• Work request: Comb the records below for the string "yellow" and copy each line where it turns up.

---- Recorded information

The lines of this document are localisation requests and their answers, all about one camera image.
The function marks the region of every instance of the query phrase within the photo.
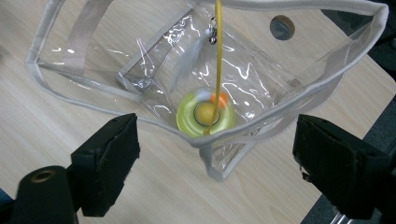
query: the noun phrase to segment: wood grain
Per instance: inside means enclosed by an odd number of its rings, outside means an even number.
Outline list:
[[[0,1],[0,188],[12,197],[19,181],[34,169],[68,166],[70,153],[113,118],[55,99],[28,75],[23,61],[45,5],[43,0]],[[145,5],[138,11],[149,11]],[[309,26],[312,20],[294,16],[303,20],[303,26],[316,30],[317,38],[324,33],[329,43],[326,48],[339,41],[339,31],[333,25],[319,30],[322,24],[330,24],[327,19]],[[259,38],[251,31],[247,35]],[[314,47],[298,34],[296,37],[303,43],[293,46],[294,52],[306,49],[315,53]],[[261,44],[275,57],[282,57],[282,48],[288,48]],[[285,66],[301,69],[303,64]],[[347,71],[332,97],[310,114],[362,138],[395,92],[395,82],[364,57]],[[291,155],[295,125],[255,146],[221,183],[206,175],[198,151],[185,141],[148,124],[139,123],[138,127],[141,157],[117,203],[103,218],[78,214],[80,223],[299,223],[319,196],[301,179]]]

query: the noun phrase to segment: yellow rod
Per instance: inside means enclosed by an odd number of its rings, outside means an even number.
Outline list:
[[[217,69],[216,69],[216,100],[215,109],[213,110],[212,121],[209,127],[206,128],[204,134],[210,134],[210,129],[216,121],[216,117],[219,110],[219,97],[220,97],[220,85],[221,85],[221,59],[222,59],[222,22],[221,22],[221,1],[216,0],[216,26],[217,26],[217,45],[218,45],[218,58],[217,58]]]

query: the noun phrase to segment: hole in bag
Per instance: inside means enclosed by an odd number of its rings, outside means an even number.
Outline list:
[[[275,39],[289,40],[294,36],[295,27],[289,17],[279,15],[271,20],[270,31]]]

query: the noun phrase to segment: yellow donut-shaped object
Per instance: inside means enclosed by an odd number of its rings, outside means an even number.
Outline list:
[[[210,88],[203,87],[190,91],[178,106],[177,127],[192,138],[203,136],[204,130],[212,120],[214,104],[214,91]],[[219,100],[219,114],[210,132],[217,133],[232,128],[234,121],[233,104],[222,92]]]

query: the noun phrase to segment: clear plastic bag
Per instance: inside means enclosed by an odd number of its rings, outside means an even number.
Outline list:
[[[209,175],[222,180],[254,143],[323,103],[380,37],[388,16],[385,5],[366,1],[224,0],[221,91],[233,113],[219,117],[233,124],[192,136],[177,125],[180,104],[191,92],[211,92],[216,81],[216,51],[205,35],[213,6],[196,2],[50,0],[27,68],[60,99],[117,115],[134,112],[180,135],[200,149]],[[147,4],[148,13],[141,10]],[[346,35],[321,9],[365,20]],[[279,15],[295,25],[289,40],[271,33]]]

--------

• Task solution:
query: the noun phrase to segment: yellow rod
query: the noun phrase to segment: yellow donut-shaped object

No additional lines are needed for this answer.